> Task instructions: What is needed is a word-for-word copy of the listing below, without pictures.

> Supplied information:
· · · · · · ·
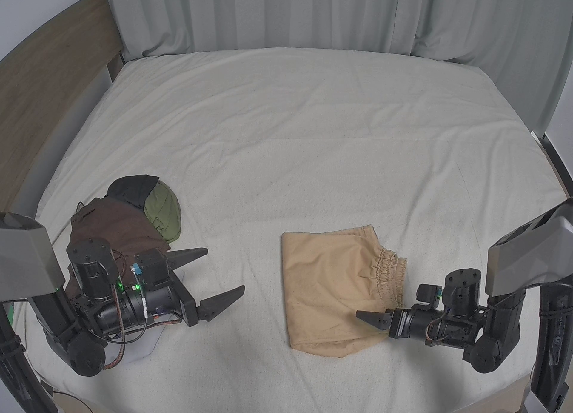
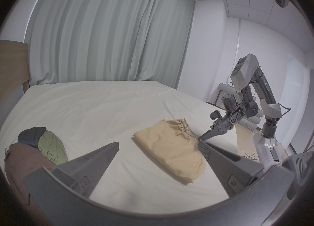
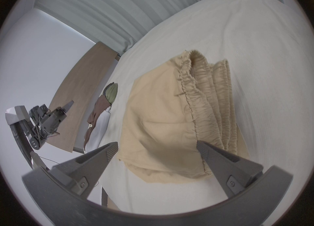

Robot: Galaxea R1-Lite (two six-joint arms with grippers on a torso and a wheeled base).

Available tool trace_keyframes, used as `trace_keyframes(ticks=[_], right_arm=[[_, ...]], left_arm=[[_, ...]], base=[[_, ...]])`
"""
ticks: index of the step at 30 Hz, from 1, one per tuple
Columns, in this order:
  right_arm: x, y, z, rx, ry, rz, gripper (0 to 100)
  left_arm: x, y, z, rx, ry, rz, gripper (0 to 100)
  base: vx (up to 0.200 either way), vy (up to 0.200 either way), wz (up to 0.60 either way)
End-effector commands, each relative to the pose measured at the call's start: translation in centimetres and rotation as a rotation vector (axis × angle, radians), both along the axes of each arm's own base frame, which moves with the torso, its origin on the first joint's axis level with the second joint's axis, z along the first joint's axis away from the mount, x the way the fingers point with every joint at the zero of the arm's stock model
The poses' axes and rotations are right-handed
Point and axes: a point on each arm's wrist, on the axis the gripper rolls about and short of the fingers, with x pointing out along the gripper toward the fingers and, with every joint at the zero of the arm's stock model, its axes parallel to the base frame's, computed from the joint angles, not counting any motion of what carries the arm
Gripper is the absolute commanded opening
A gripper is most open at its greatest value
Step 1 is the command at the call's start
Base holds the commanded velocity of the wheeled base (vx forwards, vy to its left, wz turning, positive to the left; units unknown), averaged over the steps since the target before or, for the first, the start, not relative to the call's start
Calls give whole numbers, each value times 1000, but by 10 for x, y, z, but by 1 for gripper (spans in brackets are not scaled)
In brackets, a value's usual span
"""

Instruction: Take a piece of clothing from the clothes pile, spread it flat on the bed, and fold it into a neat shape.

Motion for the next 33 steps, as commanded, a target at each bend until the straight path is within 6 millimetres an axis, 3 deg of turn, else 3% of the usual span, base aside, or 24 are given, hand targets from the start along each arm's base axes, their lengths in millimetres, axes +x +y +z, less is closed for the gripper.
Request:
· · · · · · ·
> Exercise result:
Robot: Galaxea R1-Lite (two six-joint arms with grippers on a torso and a wheeled base).

Available tool trace_keyframes, used as `trace_keyframes(ticks=[_], right_arm=[[_, ...]], left_arm=[[_, ...]], base=[[_, ...]])`
"""
ticks: index of the step at 30 Hz, from 1, one per tuple
Columns, in this order:
  right_arm: x, y, z, rx, ry, rz, gripper (0 to 100)
  left_arm: x, y, z, rx, ry, rz, gripper (0 to 100)
  base: vx (up to 0.200 either way), vy (up to 0.200 either way), wz (up to 0.60 either way)
End-effector commands, each relative to the pose measured at the call's start: translation in centimetres and rotation as a rotation vector (axis × angle, radians), both along the axes of each arm's own base frame, which moves with the torso, its origin on the first joint's axis level with the second joint's axis, z along the first joint's axis away from the mount, x the way the fingers point with every joint at the zero of the arm's stock model
The poses' axes and rotations are right-handed
Point and axes: a point on each arm's wrist, on the axis the gripper rolls about and short of the fingers, with x pointing out along the gripper toward the fingers and, with every joint at the zero of the arm's stock model, its axes parallel to the base frame's, computed from the joint angles, not counting any motion of what carries the arm
Gripper is the absolute commanded opening
A gripper is most open at its greatest value
Step 1 is the command at the call's start
Base holds the commanded velocity of the wheeled base (vx forwards, vy to its left, wz turning, positive to the left; units unknown), averaged over the steps since the target before or, for the first, the start, not relative to the call's start
Calls give whole numbers, each value times 1000, but by 10 for x, y, z, but by 1 for gripper (spans in brackets are not scaled)
In brackets, a value's usual span
"""

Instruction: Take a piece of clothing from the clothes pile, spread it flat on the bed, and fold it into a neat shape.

Motion for the next 33 steps, as commanded, a target at each bend until the straight path is within 6 millimetres an axis, 3 deg of turn, else 3% of the usual span, base aside, or 24 are given, hand targets from the start along each arm's base axes, their lengths in millimetres, axes +x +y +z, less is closed for the gripper.
Request:

No further output is needed for this exercise.